Experimental design to isolate sources of the SP. The two hearing conditions (NH and FK) are shown at the top (columns), steps at left (rows) indicate when recordings were taken, and arrows (both down and across) indicate subtractions to isolate particular sources. Colored text indicates where a

Production of FK Animals

The FK animals were injected with 200 mg/kg kanamycin (SQ) and 100 mg/kg and furosemide (IP), dosages that were shown previously to remove OHCs from all but the apical parts of the cochlea and to leave IHCs intact (Pappa et al. 2019). Survival time was 7–10 days. The effects of the FK treatment are variable with greater or lesser amount of the apical OHCs remaining, but the treatment reliably results in OHC losses from the base to at least the 2-kHz region of the cochlea. An example of the hair cell distribution remaining after FK treatment is shown in Fig. 2.

Fig. 2
figure 2

Confocal image of the basilar membrane from an FK animal immunolabeled for myosin VIIA that showing OHCs and IHCs. OHCs are present in the apex (insert, lower right) but not in the base (insert, upper right). IHCs are present throughout. The white bar marks the point where surviving outer hair cells begin to appear, which is about the 1 kHz point in the gerbil cochlea (Muller 1996; Hutson et al. 2021). Scale = 300 µm

Surgery and Electrocochleography (ECochG) Recording

Animals were anesthetized with an intraperitoneal injection of urethane (1.5 g/kg) in combination with Nembutal (10 mg/kg). Once the anesthetic plane was reached, the fur over the bulla was shaved and a subcutaneous injection (0.1 cc) of a local anesthetic (Lidocaine) delivered under the skin overlying the bulla. Each animal also received a subcutaneous injection of sterile saline (0.1–0.2 cc) and 0.05 mg/kg atropine to retard mucus secretions in the animal’s airway. The animal’s head was placed in head-holder, and body temperature was maintained at 37 °C with a custom-made hot-water circulating heating pad and a rectal thermometer. After pinna removal, and retraction of the thin muscle overlying the bulla, a small hole was made in the bulla sufficient to view and gain access to the round window for ECochG recording.

Stimulation and recording for ECochG was controlled by a Biologic Navigator Pro (Natus Medical Inc., San Carlos, CA). Recording was through a stainless-steel facial nerve monitor probe (Neurosign, Magstim Co., Wales, UK) placed in the round window niche and used as the non-inverting input. Inverting and ground inputs were from needle electrodes over the contralateral mastoid and tail, respectively. Sound delivery was through an Etymotic ER-3b speaker (Elk Grove Village, IL, USA) with the sound tube sealed in the ear canal. Acoustic stimuli were tone bursts and clicks, alternating in condensation and rarefaction phases, with 100 repetitions to each phase, across a range of intensities from 0–90 dB SPL. Tone bursts were (2, 3, 4, 6, and 8 kHz), Calibration was done in the ear canal through a probe tube attached to a ¼ microphone and measuring amplifier (model 3982, B&K, Belgium). ECochG recordings were taken using a 0.1 Hz high pass filter and low pass filters of 5–15 kHz depending on stimulus frequency. The stimulation rate was 11.1 cycles per second.

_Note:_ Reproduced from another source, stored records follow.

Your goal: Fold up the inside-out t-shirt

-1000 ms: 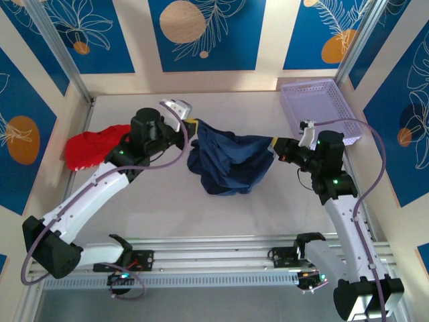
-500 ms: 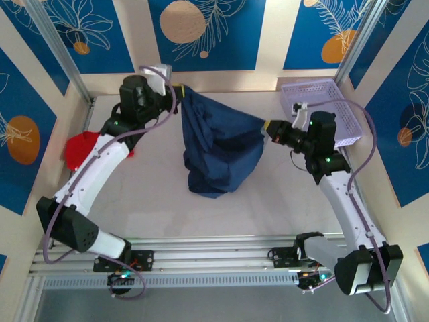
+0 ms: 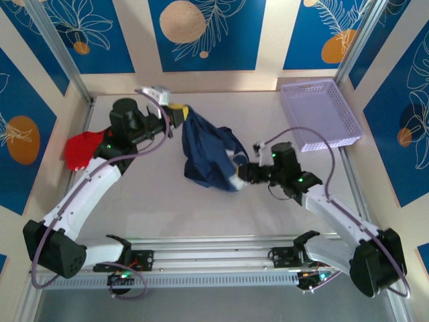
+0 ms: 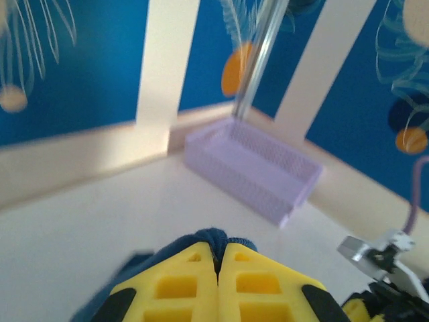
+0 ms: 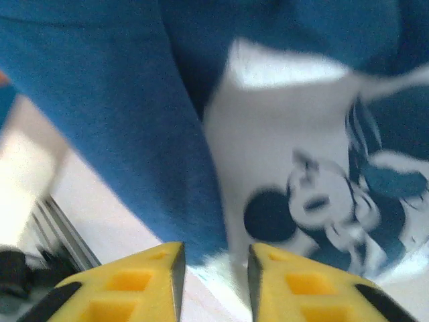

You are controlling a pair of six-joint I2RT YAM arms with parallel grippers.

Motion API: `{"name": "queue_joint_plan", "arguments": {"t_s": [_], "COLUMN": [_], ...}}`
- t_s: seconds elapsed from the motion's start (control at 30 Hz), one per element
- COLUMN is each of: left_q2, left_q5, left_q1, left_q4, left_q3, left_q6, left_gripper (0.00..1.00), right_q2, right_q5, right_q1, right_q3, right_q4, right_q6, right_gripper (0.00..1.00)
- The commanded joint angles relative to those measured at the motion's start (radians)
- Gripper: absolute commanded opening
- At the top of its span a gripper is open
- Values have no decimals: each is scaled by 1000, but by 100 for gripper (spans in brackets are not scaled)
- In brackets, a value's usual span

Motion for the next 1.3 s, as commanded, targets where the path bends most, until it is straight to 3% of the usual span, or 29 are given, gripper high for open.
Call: {"name": "queue_joint_plan", "arguments": {"t_s": [0.0, 0.13, 0.3, 0.53, 0.9, 0.97, 1.03, 1.13, 1.27], "left_q2": [-61, -144, -207, -233, -238, -237, -235, -233, -237], "left_q5": [77, 65, 19, -10, -7, -5, -5, -1, 14], "left_q1": [8, 8, 7, 7, 5, 6, 6, 5, 5], "left_q4": [49, 74, 93, 80, 82, 81, 79, 65, 55], "left_q3": [-117, -278, -389, -433, -425, -425, -425, -417, -398], "left_q6": [56, 73, 34, 13, -7, -7, -5, -2, -4], "left_gripper": [0, 0, 0, 0, 0, 0, 0, 0, 0], "right_q2": [-17, 30, 232, 431, 634, 641, 622, 552, 408], "right_q5": [57, 56, 32, 30, 77, 85, 91, 86, 69], "right_q1": [42, 38, 81, 150, 145, 137, 121, 82, 10], "right_q3": [64, 128, 237, 329, 403, 431, 457, 473, 483], "right_q4": [-63, 14, 71, 125, 125, 110, 97, 75, 16], "right_q6": [-102, -133, -140, -176, -244, -254, -263, -276, -287], "right_gripper": [41, 48, 49, 53, 55, 44, 25, 4, 0]}}
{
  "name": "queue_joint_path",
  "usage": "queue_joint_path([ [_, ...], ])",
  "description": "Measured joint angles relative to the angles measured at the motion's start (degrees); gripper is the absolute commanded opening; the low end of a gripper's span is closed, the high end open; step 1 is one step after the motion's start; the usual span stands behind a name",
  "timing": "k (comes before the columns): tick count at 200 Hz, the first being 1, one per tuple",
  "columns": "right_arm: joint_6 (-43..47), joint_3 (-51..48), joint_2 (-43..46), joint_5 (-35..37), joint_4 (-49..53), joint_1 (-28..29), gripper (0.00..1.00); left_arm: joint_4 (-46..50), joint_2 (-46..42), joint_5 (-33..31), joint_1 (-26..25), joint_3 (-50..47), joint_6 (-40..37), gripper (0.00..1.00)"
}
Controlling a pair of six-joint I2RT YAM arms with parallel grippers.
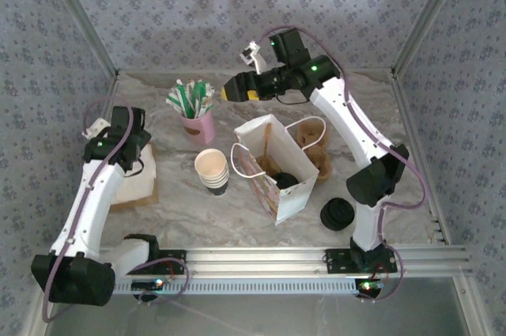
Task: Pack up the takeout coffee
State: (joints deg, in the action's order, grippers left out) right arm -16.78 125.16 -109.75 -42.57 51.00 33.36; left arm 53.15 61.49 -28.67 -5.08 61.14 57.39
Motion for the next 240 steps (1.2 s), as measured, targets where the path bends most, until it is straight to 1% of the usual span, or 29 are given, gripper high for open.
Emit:
queue_joint_path([
  [30, 2.99, 6.62, -3.06, 3.72, 4.35, 4.83, 0.91, 0.07, 0.81, -0.11, 3.1, -3.17, 3.17, 0.94],
  [68, 4.68, 12.2, -7.48, 6.99, 8.7, 9.86, 0.91, -0.68, 5.51, 0.57, 8.11, -5.25, 4.61, 0.9],
  [92, 4.83, 15.65, -10.54, 8.31, 11.26, 10.99, 0.9, -1.25, 9.53, 1.42, 10.69, -5.46, 4.17, 0.89],
  [121, 4.83, 19.67, -13.51, 9.64, 14.12, 11.76, 0.9, -2.84, 14.38, 2.56, 12.5, -5.46, 2.82, 0.88],
  [169, 4.79, 20.65, -14.56, 10.73, 15.28, 12.33, 0.89, -6.64, 22.05, 5.51, 15.34, -5.46, -0.74, 0.83],
  [205, 4.85, 20.7, -14.56, 12.63, 14.86, 13.73, 0.88, -9.81, 26.43, 7.78, 15.63, -5.2, -3.89, 0.75],
  [240, 4.85, 20.72, -15.08, 13.94, 13.94, 15.87, 0.88, -12.31, 28.81, 9.46, 16.31, -3.78, -5.77, 0.67],
])
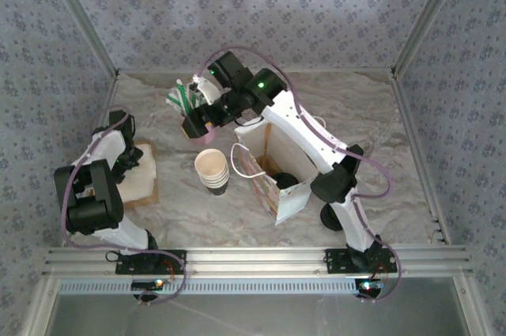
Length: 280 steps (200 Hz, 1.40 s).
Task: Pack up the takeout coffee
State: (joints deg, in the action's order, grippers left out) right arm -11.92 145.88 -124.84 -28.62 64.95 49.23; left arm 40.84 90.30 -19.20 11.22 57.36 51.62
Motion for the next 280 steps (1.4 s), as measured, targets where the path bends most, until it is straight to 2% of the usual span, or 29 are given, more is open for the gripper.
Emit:
queue_joint_path([
  [21, 0.0, 0.0, -0.28, 0.2, -0.11, 0.42, 0.88, -0.83, 0.61, 0.46, 0.15, 0.81, -0.79, 0.62],
  [96, -0.02, 0.0, -0.96, 0.42, -0.5, 0.37, 0.88, -1.51, 0.76, 0.74, 0.15, 0.79, -1.25, 0.69],
  [199, -0.02, -0.24, -0.96, 0.39, -0.87, 0.37, 0.88, -3.89, 2.78, 2.78, 2.67, -1.27, -1.7, 0.63],
  [222, -0.04, -0.24, -0.96, 0.39, -0.96, 0.37, 0.88, -4.98, 3.72, 3.39, 2.69, -1.51, -2.12, 0.59],
  [280, -0.04, -0.24, -0.96, 0.39, -1.36, 0.37, 0.88, -6.43, 4.42, 4.76, 3.15, -1.51, -3.43, 0.42],
])
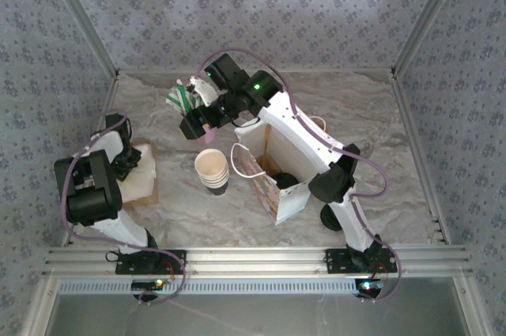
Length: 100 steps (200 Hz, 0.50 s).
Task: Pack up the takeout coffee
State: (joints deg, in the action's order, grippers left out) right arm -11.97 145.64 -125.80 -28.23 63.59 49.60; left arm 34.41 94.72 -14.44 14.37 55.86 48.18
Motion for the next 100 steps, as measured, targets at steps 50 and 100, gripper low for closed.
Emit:
queue_joint_path([
  [50, 0.0, -0.37, 0.0, 0.0, 0.0, 0.0, 0.88, 0.11, -0.9, 0.09, 0.17, 0.0, -0.31, 0.31],
  [100, 0.0, -0.44, 0.0, 0.0, 0.0, 0.0, 0.88, 0.72, -3.15, 0.04, 0.26, 0.0, -0.42, 0.28],
])
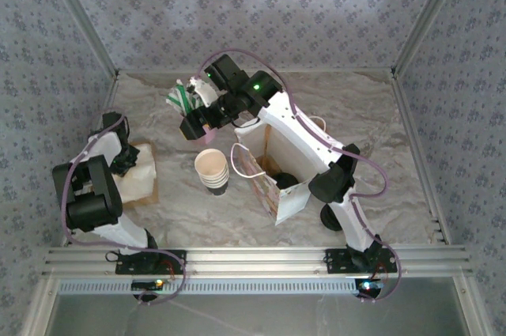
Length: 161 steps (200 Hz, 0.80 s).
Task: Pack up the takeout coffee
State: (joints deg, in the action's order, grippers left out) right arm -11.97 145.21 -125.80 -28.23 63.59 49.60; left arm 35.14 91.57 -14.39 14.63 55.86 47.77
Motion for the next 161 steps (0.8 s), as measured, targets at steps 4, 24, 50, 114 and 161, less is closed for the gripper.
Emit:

Recordings in NH and FK animals were taken before and after application of tetrodotoxin (TTX) to remove the contribution of the spiking neural elements and kainic acid (KA) to remove both spiking and dendritic elements. Concentration of TTX used was 0.015 mM, and KA was 100 mM in artificial perilymph consisting of (in mM): 127.5 NaCl, 3.5 KCl, 25 NaHCO3, 1.3 CaCl2, 1.2 MgCl2, 0.75 NaH2PO4, and 11 glucose, and pH adjusted to 7.3 with HCl (Mikulec et al. 2009). After each application of neurotoxin there was a 1-h wait for the drug to diffuse through the round window and cochlea before the ECochG measurement. In NH control animals, artificial perilymph was used without the addition of KA or TTX.

Data Analysis

The digitized data was analyzed through custom routines in MATLAB (R2021a, Mathworks, Natick, MA). The ECochG data was used to extract the SP from the sum of the stimuli to each phase. The SP is more visually apparent in the summed responses because it removes hair cell and neural components of the responses that change with phase. To tones, the summed waveform was then further smoothed which a triangular filter with number of points contained in 1 cycle of the stimulus frequency. The SP was measured as the average of a 1 ms time window that was within a few ms prior to stimulus offset, i.e., at a point where the response had reached steady state and was thus beyond the time where perturbations associated with the stimulus onset such as the CAP might affect the SP measures.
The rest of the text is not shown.